Published Nov 6, 2004
At the hospital I work at has a patient that comes in frequently with acute intermittent porphyria. (hope I'm spelling it correctly) All I see me doing for this patient is giving IVP of D50 every hour PRN and 8mg morphine which also is PRN. I think of myself as a hands on type person. With this diagnosis, I have quite hard time understanding how to assess this patient. Recently, this patient, came in as an outpatient, recieved three hours of D5w at 100cc per hour and three amps of D50 and felt son much better. The hospital is quite small (rural) and dosen't have all the diagnostic equipment that bigger ones have. The patient claims that the diagnosis was made a larger facility yet refuses to be transferred there. On one occasion, we tried to get records from that hospital but the patient refused to sign release form.
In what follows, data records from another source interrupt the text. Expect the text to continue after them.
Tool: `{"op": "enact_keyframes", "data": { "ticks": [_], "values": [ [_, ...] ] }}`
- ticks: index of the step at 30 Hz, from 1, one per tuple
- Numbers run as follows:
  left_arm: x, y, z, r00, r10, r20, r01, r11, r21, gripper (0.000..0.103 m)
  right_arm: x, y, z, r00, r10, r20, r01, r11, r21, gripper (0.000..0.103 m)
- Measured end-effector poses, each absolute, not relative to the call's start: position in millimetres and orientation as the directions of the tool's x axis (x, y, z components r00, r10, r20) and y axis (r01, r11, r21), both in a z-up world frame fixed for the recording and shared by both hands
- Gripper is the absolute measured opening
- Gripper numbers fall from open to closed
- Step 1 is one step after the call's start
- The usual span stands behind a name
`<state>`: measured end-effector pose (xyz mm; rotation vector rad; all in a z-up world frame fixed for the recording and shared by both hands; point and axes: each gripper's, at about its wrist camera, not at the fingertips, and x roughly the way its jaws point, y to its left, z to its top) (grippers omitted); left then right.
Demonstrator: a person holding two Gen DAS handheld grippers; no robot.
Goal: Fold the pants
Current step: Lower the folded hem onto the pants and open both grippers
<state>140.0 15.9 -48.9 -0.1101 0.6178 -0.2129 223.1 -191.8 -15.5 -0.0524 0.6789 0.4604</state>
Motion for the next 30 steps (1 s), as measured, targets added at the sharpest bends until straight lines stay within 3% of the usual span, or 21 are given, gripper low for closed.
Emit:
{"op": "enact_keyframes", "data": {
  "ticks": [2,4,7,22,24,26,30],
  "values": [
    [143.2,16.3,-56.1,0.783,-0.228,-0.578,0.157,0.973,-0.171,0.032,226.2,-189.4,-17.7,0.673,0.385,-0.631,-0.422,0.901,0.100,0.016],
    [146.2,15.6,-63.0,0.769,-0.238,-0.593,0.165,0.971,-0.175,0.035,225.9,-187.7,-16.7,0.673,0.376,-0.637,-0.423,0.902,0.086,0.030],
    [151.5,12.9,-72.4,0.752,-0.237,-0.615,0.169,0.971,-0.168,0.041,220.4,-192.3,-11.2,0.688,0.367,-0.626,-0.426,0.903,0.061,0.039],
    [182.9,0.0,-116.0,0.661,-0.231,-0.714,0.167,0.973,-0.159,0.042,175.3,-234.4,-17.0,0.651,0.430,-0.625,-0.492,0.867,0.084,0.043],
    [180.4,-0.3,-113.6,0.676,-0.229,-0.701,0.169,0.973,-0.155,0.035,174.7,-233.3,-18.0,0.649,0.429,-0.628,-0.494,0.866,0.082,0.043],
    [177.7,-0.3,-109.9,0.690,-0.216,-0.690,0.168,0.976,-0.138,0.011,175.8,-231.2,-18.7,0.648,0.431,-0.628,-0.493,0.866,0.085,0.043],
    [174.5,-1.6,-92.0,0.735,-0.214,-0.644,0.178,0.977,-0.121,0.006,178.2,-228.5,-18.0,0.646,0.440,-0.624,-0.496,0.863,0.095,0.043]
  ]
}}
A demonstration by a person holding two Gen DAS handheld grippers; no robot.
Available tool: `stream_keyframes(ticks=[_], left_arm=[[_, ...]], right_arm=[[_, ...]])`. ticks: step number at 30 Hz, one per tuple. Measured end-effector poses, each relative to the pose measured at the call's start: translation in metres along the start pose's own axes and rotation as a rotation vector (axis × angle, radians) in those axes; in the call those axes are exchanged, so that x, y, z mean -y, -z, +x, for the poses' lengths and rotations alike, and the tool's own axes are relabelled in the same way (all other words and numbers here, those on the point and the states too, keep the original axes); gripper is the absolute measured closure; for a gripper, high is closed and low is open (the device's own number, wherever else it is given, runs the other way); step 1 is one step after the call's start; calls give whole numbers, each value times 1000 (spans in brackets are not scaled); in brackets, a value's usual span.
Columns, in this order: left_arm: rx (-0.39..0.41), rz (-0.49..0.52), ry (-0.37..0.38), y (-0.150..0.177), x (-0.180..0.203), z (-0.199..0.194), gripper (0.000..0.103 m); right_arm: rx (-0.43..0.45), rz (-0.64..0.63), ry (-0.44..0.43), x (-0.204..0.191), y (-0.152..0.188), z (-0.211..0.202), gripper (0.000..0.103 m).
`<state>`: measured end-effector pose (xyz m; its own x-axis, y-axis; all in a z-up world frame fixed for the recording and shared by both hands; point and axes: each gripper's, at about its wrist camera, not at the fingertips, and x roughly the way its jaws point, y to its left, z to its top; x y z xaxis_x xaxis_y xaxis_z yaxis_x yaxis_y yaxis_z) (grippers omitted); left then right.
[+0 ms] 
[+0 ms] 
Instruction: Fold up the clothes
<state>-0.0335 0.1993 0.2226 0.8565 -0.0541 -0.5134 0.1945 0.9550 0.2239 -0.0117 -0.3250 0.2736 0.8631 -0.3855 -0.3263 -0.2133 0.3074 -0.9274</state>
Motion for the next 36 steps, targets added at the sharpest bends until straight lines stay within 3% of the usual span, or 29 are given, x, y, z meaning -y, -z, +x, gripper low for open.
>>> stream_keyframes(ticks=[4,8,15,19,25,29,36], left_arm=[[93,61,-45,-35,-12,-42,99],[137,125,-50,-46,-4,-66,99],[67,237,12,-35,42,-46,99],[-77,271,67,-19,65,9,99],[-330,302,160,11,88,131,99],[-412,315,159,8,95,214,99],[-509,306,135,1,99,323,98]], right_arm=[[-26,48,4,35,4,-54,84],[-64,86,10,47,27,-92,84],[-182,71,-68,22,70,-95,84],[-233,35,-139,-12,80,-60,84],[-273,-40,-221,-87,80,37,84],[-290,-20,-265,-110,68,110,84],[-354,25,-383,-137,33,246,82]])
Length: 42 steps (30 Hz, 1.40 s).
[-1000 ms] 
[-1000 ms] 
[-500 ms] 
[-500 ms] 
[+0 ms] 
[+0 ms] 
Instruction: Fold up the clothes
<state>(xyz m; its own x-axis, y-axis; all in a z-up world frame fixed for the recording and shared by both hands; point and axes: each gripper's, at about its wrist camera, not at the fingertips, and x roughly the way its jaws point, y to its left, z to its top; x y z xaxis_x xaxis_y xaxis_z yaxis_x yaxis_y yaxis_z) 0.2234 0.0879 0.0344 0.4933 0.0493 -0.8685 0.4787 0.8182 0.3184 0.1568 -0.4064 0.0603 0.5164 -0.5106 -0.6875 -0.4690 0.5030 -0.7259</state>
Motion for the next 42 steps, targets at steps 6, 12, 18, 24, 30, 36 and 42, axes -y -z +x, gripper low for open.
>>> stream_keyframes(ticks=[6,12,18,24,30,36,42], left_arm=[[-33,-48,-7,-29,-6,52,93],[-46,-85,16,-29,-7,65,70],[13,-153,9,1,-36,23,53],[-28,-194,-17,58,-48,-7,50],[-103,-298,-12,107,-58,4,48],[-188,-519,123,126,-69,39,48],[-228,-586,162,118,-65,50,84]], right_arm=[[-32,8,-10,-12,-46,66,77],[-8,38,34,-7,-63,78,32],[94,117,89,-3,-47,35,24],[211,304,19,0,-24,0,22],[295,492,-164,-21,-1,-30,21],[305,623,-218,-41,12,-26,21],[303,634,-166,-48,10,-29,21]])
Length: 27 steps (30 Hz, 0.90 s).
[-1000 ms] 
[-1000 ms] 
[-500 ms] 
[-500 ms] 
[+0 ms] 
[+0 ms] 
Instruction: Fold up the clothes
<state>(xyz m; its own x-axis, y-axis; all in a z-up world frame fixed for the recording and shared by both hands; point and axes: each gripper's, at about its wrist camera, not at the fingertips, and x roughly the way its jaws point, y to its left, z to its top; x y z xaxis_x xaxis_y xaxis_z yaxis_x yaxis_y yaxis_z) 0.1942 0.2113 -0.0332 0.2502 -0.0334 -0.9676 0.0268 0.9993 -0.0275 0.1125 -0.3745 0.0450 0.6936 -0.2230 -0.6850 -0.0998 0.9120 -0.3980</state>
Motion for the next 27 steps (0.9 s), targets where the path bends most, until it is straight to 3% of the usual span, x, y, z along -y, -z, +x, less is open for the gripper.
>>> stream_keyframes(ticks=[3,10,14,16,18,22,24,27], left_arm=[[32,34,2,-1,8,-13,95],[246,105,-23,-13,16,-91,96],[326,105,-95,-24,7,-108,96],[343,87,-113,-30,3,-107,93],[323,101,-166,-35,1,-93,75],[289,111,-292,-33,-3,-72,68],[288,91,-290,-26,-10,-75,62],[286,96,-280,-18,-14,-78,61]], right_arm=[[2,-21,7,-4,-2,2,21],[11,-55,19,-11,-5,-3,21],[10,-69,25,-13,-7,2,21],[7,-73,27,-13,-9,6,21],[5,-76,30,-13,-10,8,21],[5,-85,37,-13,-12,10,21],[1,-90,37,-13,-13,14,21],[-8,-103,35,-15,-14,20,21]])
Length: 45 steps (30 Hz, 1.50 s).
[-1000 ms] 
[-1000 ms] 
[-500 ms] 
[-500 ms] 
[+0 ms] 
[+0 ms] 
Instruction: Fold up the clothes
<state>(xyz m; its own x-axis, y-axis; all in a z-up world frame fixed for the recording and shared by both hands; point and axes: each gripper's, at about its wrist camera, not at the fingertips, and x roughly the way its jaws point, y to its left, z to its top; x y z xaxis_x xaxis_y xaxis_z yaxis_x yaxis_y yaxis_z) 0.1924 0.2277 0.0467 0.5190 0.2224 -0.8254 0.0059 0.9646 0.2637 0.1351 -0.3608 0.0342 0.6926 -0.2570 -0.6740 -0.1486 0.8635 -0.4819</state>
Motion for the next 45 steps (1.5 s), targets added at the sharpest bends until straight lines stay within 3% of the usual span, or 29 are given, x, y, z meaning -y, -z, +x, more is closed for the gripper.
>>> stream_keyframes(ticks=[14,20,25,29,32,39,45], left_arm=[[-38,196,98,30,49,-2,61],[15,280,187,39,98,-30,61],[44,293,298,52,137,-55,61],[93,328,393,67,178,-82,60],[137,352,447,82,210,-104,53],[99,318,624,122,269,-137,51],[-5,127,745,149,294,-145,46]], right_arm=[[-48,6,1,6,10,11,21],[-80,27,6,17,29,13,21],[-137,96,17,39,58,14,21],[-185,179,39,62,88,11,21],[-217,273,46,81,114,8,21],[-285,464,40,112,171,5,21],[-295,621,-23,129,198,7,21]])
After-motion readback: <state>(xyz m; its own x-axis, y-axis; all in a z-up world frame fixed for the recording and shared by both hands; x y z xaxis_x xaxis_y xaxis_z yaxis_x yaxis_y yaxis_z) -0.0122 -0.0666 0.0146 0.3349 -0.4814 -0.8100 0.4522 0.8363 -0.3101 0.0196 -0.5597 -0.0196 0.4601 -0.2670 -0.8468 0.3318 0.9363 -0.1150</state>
Patient made comment that the doctor has a copy and the hospital does not need it. The part that frustrates me the most is I just don't understand the disease process or the patient is lying with the doctor feeding in to it. Please can some one help me better so I can care for this challenge. Thanks!
Nurse Ratched, RN
Is the presentation derm or GI? We recently had a pt who was addicted to certain meds and supposedly had porphyria (my first interaction with this illness.) Turns out his testing was negative. We also could not secure his records so drew labs to send out to a place that could run them, which is when the pt was un-diagnosed.
Bottom line, if the attending provider can neither document nor care for the illness, he needs to go where they can. This takes your facility out of the middle and gets the pt where care can be given, or his ruse can be uncovered, whichever is appropriate .
I would be VERY surprised if whoever the attending doc is doesn't have some clinical data verifying the illness. If he doesn't, he needs to.